Patients were assigned at a 1:1 ratio to a smart system of disease management group (SSDM) or a conventional care control cohort. Patients in the SSDM group performed a self-assessment and reported the their results monthly. Those in the control group continued to receive conventional care and maintained routine medical visits during the first 6 months. At the 6-month mark, those assigned to the conventional care control group were switched to the SSDM application for an additional 6 months.
The analysis was performed between October 2020 and May 2022. Clinicians and statisticians evaluated disease control were blinded; however, investigators and participants were not blind to the group assignment. The primary endpoint was the rate of patients with a disease activity score in 28 joints using the C-reactive protein (DAS28-CRP) of 3.2 or less at month 6. Secondary outcomes included the change in simplified disease activity index (SDAI), the change in clinical disease activity index (CDAI), changes in tender and swollen joint count, flare rate, adverse events, moderate-to-good EULAR response rate, and changes in the Hospital Anxiety and Depression Scale (HADS).
The mean age of patients was 50.5 years and most (82.5%) were female. At month 6, a significant increase in the rate of DAS28-CRP of 3.2 or less was demonstrated. In the SSDM group, 71.0% (n = 780/1099) achieved the primary endpoint compared with 64.5% (n = 708/1098) in the control group (difference between groups, 6.6%; 95% CI, 2.7% - 10.4%; P = .001). At the 12-month mark, 77.7% of patients in the control group met the primary endpoint, which was comparable to 78.2% in the SSDM group (difference between groups, −0.2%; 95% CI, −3.9% - 3.4%; P = .90).
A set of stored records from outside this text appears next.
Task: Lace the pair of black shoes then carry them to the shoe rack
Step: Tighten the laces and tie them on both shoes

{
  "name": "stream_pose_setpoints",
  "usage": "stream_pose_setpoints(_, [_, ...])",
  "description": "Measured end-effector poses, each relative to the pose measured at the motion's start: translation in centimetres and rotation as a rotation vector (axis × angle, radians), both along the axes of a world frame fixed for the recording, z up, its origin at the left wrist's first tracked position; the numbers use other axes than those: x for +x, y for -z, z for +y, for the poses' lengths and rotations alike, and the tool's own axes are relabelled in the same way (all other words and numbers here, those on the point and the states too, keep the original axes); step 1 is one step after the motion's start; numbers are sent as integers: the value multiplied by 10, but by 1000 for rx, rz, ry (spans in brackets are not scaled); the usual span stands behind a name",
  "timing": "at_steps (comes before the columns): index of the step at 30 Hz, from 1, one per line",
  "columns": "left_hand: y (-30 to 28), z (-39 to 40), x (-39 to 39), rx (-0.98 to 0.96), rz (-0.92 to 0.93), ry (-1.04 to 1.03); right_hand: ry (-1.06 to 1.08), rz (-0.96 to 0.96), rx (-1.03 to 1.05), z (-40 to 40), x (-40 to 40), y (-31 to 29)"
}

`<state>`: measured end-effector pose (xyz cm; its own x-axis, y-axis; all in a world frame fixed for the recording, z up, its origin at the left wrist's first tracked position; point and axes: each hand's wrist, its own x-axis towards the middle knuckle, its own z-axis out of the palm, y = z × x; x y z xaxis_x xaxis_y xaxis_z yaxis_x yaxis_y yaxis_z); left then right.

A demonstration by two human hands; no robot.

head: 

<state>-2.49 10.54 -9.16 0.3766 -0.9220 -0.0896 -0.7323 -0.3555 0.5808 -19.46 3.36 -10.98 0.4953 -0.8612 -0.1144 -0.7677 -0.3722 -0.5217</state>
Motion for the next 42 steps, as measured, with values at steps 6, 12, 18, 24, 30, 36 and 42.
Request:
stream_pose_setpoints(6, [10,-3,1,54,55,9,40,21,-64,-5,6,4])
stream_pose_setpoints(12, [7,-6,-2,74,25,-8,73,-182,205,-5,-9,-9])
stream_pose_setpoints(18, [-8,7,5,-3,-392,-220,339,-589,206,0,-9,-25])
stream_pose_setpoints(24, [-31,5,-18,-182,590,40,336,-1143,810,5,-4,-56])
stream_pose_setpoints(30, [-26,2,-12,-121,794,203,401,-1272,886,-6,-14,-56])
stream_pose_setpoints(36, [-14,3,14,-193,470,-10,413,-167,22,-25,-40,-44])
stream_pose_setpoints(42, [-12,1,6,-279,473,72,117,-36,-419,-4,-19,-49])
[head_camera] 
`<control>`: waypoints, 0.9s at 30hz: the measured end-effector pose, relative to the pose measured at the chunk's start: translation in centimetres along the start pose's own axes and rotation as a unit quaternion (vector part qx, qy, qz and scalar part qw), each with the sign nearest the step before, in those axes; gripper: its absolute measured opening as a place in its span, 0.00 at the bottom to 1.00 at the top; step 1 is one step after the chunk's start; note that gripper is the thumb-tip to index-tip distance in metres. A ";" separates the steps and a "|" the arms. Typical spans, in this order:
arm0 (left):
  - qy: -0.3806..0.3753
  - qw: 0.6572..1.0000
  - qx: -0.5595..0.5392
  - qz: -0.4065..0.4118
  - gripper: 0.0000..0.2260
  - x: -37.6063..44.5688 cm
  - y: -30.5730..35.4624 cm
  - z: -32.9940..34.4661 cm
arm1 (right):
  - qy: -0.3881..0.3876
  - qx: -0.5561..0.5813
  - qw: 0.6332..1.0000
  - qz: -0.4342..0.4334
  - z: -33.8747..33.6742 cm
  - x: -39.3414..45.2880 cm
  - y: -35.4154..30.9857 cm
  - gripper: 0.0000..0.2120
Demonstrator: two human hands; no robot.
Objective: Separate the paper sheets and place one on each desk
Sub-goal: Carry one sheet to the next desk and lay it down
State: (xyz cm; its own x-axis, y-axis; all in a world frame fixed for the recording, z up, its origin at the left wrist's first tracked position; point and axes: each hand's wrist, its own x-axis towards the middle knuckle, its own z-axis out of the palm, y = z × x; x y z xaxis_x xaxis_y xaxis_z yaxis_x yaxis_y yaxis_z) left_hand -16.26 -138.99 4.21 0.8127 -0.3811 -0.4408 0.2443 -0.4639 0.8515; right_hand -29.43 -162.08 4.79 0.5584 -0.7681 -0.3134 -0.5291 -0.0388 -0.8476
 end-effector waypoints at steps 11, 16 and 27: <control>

Regarding secondary outcomes, patients in the SSDM group had a higher moderate-to-good EULAR response rate. Changes in CDAI and SDAI significantly improved and were comparable in both groups.
“This study provides modest clinical value that application-based patient-reported outcomes and intervention could be an effective way to treat patients with RA and may provide evidence for diseases with complex treatment targets,” investigators concluded.